The Iraqis have taken control of two southern provinces but have been slow to take the lead in others, particularly those around Baghdad and in the volatile regions north and west of the capital city.
Khalilzad said the government should transform the committee that was formed to ensure that Saddam Hussein's loyalists held no important national positions into an organization that would seek to entice them back to the political process.
That was seen as a bow to the Sunni insurgency. Sunnis comprise a minority of the population in mostly Shiite Iraq but were dominant under Saddam's regime.
"We are helping Iraqi leaders complete a national compact. ...Political forces must make difficult decisions in the coming weeks to reach agreements on numbers of outstanding issues on which Iraqis differ," Khalilzad said.
Casey and Khalilzad castigated Iran and Syria, Iraq's neighbors east and west, for trying to undermine the American effort to stabilize the country, with Casey saying both countries had been "decidedly unhelpful."
Khalilzad said radical anti-American Shiite cleric Muqtada al-Sadr had agreed through Prime Minister Nouri al-Maliki to U.S. demands that the government develop a timeline that would include the eradication of militias.

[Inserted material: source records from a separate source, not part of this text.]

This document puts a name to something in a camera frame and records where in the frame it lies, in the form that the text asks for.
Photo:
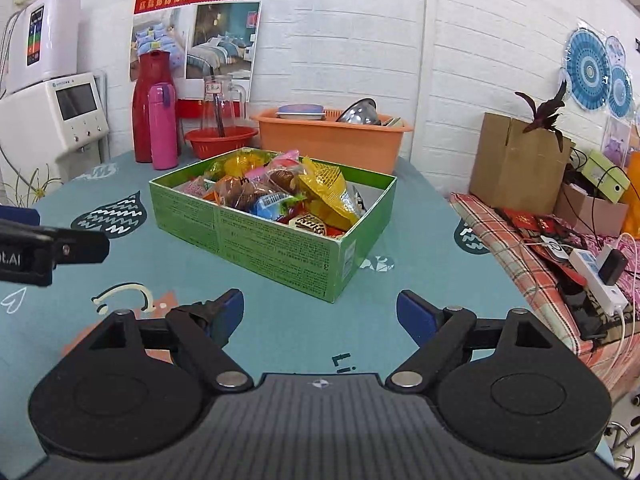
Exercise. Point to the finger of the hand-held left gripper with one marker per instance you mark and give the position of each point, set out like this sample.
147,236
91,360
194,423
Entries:
20,215
75,247

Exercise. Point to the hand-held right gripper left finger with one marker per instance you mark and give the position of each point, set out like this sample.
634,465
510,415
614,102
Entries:
227,317

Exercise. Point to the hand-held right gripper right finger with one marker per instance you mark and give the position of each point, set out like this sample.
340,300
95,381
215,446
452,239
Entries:
415,317

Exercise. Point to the green cardboard box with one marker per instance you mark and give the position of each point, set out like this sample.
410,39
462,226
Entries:
260,245

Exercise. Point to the blue small snack packet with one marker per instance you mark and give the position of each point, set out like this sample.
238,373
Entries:
270,206

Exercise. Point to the brown label chips packet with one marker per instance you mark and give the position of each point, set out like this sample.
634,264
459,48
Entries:
310,224

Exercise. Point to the orange clear nuts packet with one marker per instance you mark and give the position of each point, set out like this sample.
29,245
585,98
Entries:
237,192

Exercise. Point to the white foil snack bag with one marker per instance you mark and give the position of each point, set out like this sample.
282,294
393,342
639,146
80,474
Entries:
359,199

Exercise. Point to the yellow snack bag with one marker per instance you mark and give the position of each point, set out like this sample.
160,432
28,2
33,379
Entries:
325,195

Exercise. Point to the yellow clear snack packet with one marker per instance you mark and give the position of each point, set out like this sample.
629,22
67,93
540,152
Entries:
242,162

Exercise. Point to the yellow flowered plant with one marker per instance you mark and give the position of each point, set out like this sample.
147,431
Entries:
30,187

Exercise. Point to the teal printed tablecloth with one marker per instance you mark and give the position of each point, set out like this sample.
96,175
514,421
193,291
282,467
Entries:
200,280

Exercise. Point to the white dispenser with screen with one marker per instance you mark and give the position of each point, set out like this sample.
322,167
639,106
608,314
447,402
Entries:
35,130

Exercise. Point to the plaid cloth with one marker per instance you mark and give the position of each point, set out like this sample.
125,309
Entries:
500,240

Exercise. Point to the pink insulated bottle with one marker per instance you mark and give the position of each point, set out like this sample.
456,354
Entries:
163,130

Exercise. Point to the red envelopes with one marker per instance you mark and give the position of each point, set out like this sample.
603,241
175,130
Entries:
535,222

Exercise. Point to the red thermos jug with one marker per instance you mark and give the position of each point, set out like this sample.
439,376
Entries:
142,110

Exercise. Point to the red plastic basin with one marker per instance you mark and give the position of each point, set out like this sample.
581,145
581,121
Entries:
220,146

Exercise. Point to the large brown cardboard box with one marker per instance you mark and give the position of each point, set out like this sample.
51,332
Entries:
515,170

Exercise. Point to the white water purifier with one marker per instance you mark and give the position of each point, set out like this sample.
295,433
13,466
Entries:
45,35

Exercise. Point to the white power strip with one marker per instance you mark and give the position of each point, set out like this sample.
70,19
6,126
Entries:
597,285

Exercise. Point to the orange plastic basin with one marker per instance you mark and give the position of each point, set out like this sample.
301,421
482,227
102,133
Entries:
330,142

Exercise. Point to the brown stick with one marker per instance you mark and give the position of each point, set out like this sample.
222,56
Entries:
220,115

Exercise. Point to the small brown cardboard box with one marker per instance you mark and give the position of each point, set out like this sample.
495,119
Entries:
590,215

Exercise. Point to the black power adapter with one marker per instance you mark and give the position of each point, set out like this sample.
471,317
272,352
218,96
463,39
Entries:
612,266

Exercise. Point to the glass pitcher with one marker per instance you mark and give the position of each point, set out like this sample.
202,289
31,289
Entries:
232,105

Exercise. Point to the metal bowl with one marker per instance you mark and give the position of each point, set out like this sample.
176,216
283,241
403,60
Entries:
357,111

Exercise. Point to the blue plate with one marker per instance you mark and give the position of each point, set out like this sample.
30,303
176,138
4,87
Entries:
300,111

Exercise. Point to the green gift box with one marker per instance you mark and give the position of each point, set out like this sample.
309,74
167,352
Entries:
602,175

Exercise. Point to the purple leaf plant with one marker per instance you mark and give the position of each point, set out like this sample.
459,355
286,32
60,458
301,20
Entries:
545,110

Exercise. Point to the orange bag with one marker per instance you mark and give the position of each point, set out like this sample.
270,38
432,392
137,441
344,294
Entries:
633,195

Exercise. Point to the large blue paper fan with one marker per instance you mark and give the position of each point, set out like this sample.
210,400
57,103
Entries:
589,70

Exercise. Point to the medium blue paper fan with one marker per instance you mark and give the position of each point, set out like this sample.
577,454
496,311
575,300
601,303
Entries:
620,91

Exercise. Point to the small blue paper fan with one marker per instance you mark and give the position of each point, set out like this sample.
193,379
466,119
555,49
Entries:
615,51

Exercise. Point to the bedding wall poster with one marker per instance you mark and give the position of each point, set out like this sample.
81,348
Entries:
220,40

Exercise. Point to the purple wall picture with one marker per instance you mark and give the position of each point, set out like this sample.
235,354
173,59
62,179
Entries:
617,140

Al-Sadr controls the Mahdi Army, the country's most feared band of armed men, largely drawn from the downtrodden, poor and unemployed in Baghdad's Sadr City, a Shiite slum enclave.
The U.S. ambassador said the United States was engaging with insurgent leaders, trying to persuade them to lay down their weapons and join the political process. He also announced the Americans had sought and received agreement from Saudi Arabia, the United Arab Emirates and Jordan — all largely Sunni Muslim countries — to intercede with the insurgency.
The Associated Press contributed to this report.